(PROBLEM DETAILS)
Find the lines below that contain the word "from" and count them. Only the number should be given.
#####
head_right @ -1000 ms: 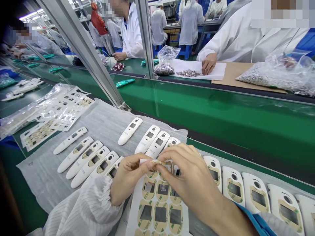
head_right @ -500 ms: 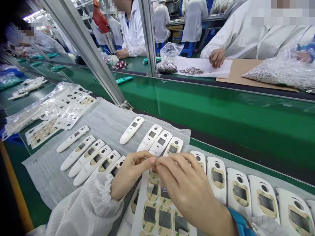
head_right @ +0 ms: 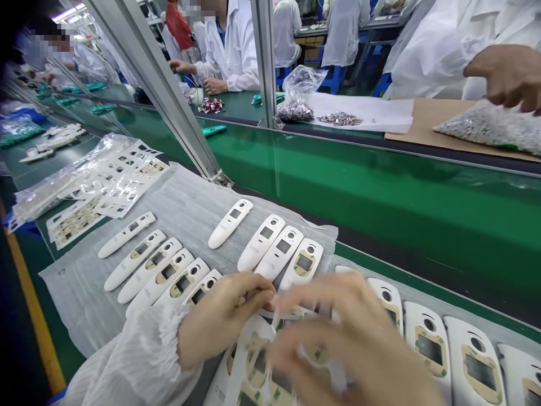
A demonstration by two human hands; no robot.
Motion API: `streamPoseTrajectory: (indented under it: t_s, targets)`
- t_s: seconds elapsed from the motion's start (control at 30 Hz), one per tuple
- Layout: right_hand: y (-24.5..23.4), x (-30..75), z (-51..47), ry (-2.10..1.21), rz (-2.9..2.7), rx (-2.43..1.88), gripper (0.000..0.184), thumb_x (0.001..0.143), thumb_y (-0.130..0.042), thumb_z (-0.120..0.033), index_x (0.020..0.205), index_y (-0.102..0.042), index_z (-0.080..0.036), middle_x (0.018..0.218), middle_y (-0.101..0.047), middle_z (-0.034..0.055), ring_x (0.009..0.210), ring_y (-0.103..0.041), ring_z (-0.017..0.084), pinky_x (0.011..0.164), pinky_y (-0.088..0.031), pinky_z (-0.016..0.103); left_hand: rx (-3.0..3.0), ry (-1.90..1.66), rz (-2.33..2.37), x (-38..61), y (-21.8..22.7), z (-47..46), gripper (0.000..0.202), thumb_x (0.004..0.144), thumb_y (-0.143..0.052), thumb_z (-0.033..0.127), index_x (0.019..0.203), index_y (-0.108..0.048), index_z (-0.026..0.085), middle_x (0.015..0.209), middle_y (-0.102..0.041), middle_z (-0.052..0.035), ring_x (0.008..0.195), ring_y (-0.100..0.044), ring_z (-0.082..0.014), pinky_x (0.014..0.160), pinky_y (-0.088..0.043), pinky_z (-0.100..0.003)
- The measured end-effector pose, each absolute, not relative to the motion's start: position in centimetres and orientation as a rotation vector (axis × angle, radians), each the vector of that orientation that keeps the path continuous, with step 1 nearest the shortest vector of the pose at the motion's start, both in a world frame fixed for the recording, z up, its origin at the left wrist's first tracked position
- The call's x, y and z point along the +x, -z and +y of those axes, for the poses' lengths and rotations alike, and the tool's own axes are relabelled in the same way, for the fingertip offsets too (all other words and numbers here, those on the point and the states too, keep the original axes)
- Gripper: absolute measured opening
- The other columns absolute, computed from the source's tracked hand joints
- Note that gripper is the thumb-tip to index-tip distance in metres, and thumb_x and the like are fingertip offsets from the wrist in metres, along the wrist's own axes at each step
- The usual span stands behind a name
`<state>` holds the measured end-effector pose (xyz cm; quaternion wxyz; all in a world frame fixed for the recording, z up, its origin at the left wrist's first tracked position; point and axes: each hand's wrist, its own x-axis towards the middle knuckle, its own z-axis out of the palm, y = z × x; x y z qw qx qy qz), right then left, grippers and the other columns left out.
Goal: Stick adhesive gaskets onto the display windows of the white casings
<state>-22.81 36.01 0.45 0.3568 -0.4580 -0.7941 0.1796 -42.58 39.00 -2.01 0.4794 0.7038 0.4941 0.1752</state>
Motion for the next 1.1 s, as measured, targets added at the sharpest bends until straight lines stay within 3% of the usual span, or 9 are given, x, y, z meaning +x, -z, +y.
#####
(REPLY TO THE EXERCISE)
3